Tracking Helen Clark’s tilt for the top job at the United Nations, Gaylene Preston documented the creatures of the diplomatic world.

Gaylene Preston on the difficulties of filming at the United Nations

Jul 24, 2017 Film & TV

Gaylene Preston on the difficulties of filming at the United Nations

Tracking Helen Clark’s tilt for the top job at the United Nations, Gaylene Preston documented the creatures of the diplomatic world.

In Gaylene Preston’s experience, nobody really wants to be filmed. “Nobody wants a camera in the room when they’re going about their business. Once you are making an observational documentary, it’s a bit like having leprosy.”

One remarkable thing about making her latest film, My Year with Helen, was that her subject could hardly have been more relaxed about letting her into the room… and yet the leprosy factor was still there, because for a lot of the filming, the room was owned by the United Nations.

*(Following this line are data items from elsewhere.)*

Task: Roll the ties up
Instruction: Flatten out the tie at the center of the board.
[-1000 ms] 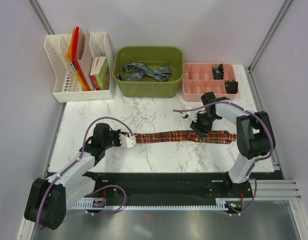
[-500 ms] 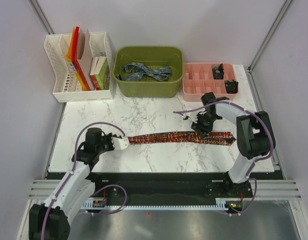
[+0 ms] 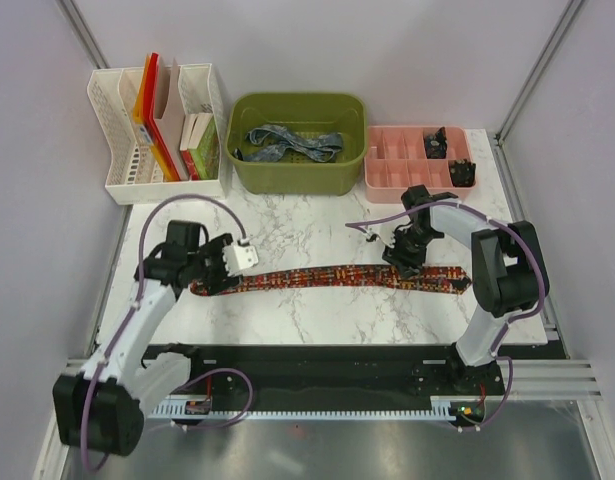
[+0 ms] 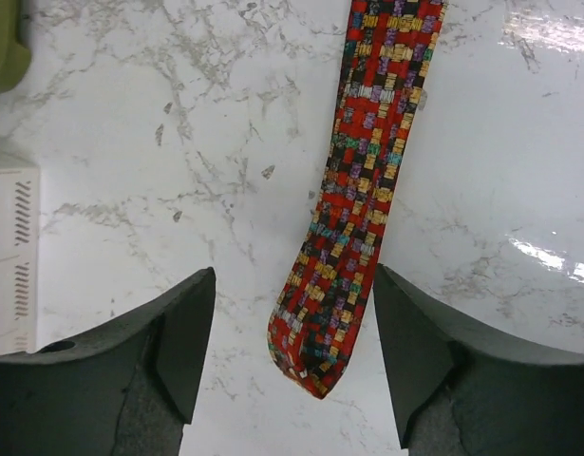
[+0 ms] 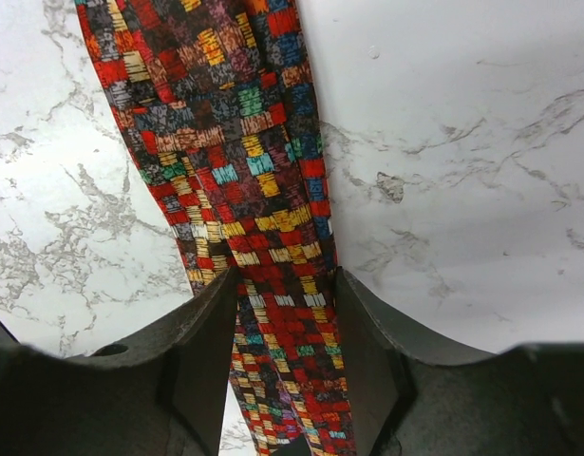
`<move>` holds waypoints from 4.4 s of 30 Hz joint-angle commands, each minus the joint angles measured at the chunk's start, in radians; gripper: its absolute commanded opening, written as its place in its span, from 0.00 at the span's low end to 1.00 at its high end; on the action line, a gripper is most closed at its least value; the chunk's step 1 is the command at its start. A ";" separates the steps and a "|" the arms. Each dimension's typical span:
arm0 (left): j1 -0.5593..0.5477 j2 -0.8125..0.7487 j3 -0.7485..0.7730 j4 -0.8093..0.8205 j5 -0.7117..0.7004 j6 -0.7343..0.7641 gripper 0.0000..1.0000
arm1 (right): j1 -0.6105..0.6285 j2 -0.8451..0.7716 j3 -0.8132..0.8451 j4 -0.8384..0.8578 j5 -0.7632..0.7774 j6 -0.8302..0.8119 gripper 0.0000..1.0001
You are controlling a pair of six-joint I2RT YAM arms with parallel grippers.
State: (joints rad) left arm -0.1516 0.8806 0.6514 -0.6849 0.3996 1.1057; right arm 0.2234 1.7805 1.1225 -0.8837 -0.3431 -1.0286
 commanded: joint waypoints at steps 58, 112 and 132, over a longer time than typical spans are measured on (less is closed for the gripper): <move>-0.023 0.580 0.142 0.147 -0.011 0.083 0.47 | -0.501 0.013 -0.110 0.186 0.108 0.160 0.26; 0.279 0.518 0.315 0.117 0.042 -0.238 0.59 | -0.503 0.036 0.175 0.020 -0.019 0.038 0.34; 0.538 0.623 0.361 0.036 -0.028 -0.750 0.59 | -0.067 -0.076 0.152 0.172 -0.283 0.560 0.40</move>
State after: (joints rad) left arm 0.3725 1.4796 1.0069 -0.6144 0.3637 0.4408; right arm 0.0391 1.7397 1.2854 -0.8364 -0.5358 -0.6670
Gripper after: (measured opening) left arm 0.600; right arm 0.413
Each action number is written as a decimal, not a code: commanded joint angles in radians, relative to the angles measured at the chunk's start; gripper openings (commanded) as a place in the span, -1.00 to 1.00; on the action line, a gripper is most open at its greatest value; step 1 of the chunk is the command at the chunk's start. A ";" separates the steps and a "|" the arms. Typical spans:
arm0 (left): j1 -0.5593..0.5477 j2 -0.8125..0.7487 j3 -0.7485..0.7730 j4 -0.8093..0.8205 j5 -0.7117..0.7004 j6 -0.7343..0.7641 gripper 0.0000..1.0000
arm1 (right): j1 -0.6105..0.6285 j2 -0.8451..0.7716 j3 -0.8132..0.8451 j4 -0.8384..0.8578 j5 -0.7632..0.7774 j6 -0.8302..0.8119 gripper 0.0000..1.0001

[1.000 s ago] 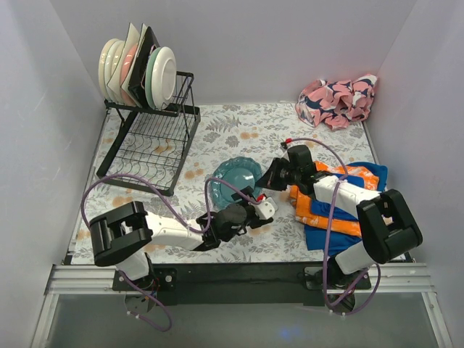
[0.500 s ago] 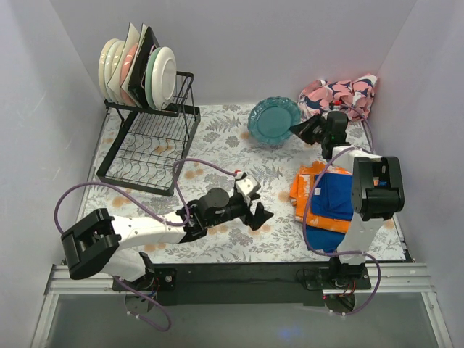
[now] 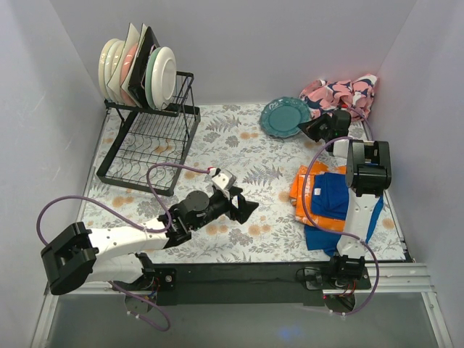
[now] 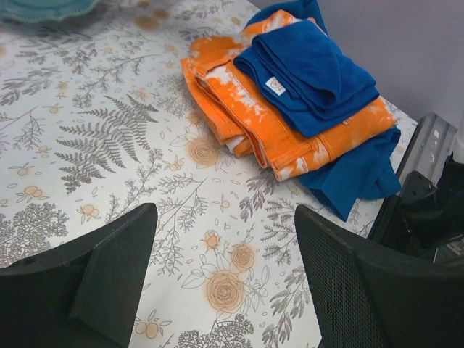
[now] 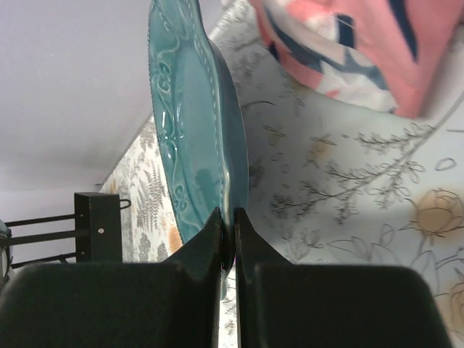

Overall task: Unload the plates from the dish rack
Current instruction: Place the plate at the center of the board.

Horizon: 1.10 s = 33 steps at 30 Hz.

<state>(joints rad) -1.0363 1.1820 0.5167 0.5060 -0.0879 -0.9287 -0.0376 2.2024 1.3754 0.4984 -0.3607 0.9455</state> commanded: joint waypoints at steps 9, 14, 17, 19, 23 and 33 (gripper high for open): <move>-0.002 -0.047 -0.041 0.054 -0.093 -0.001 0.50 | 0.004 -0.023 -0.058 0.181 -0.054 0.068 -0.38; -0.002 -0.045 -0.041 0.055 -0.096 0.001 0.50 | 0.002 -0.082 -0.151 0.177 -0.029 0.062 -0.11; -0.002 -0.042 -0.038 0.054 -0.087 0.001 0.50 | 0.001 -0.118 -0.212 0.170 -0.008 0.052 -0.04; -0.002 -0.044 -0.043 0.058 -0.087 0.002 0.50 | -0.001 -0.136 -0.252 0.167 0.011 0.041 -0.02; -0.002 -0.048 -0.041 0.054 -0.098 0.005 0.50 | -0.002 -0.182 -0.280 0.109 0.020 0.007 0.02; -0.002 -0.055 -0.046 0.058 -0.099 0.004 0.50 | 0.001 -0.354 -0.343 -0.069 -0.029 -0.105 0.03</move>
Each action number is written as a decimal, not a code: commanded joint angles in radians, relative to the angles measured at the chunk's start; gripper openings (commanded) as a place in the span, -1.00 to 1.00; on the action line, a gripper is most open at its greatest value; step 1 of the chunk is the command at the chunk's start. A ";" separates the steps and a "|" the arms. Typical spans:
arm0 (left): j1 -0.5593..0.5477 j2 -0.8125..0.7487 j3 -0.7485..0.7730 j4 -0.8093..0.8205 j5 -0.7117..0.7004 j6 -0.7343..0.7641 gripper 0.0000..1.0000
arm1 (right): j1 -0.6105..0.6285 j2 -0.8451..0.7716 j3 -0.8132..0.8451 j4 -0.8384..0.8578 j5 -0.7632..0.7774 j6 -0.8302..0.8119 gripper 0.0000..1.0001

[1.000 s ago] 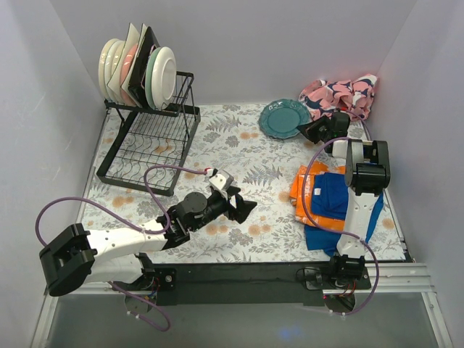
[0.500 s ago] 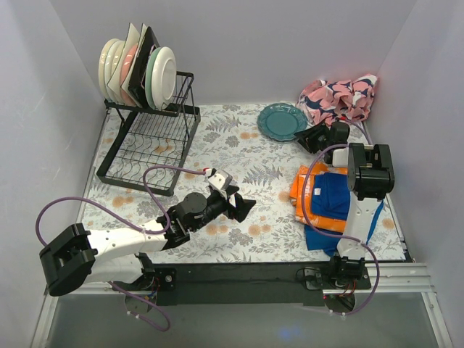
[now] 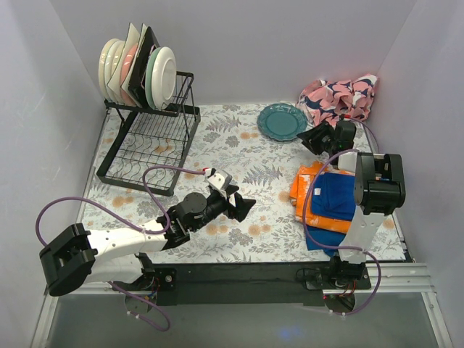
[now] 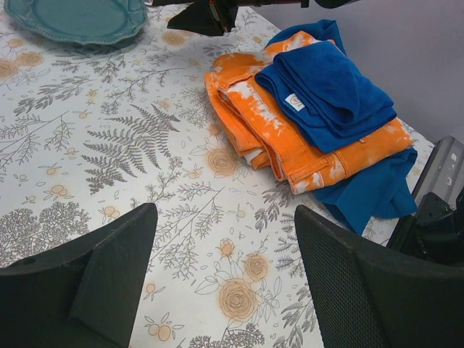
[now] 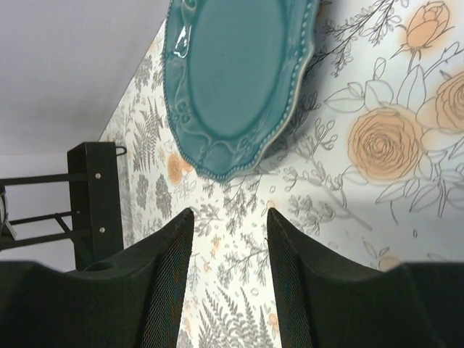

“After Hope and Wire [Preston’s 2014 TV miniseries about Christchurch in the wake of the quakes], I think I had swallowed too much liquefaction dust and I got a lung problem. And that always makes you a bit depressed, you know? And it just seemed to me that everything was getting worse — the planet was melting, the world was in a terrible state. And at some point around then the thought struck me — why is Helen Clark so chirpy?”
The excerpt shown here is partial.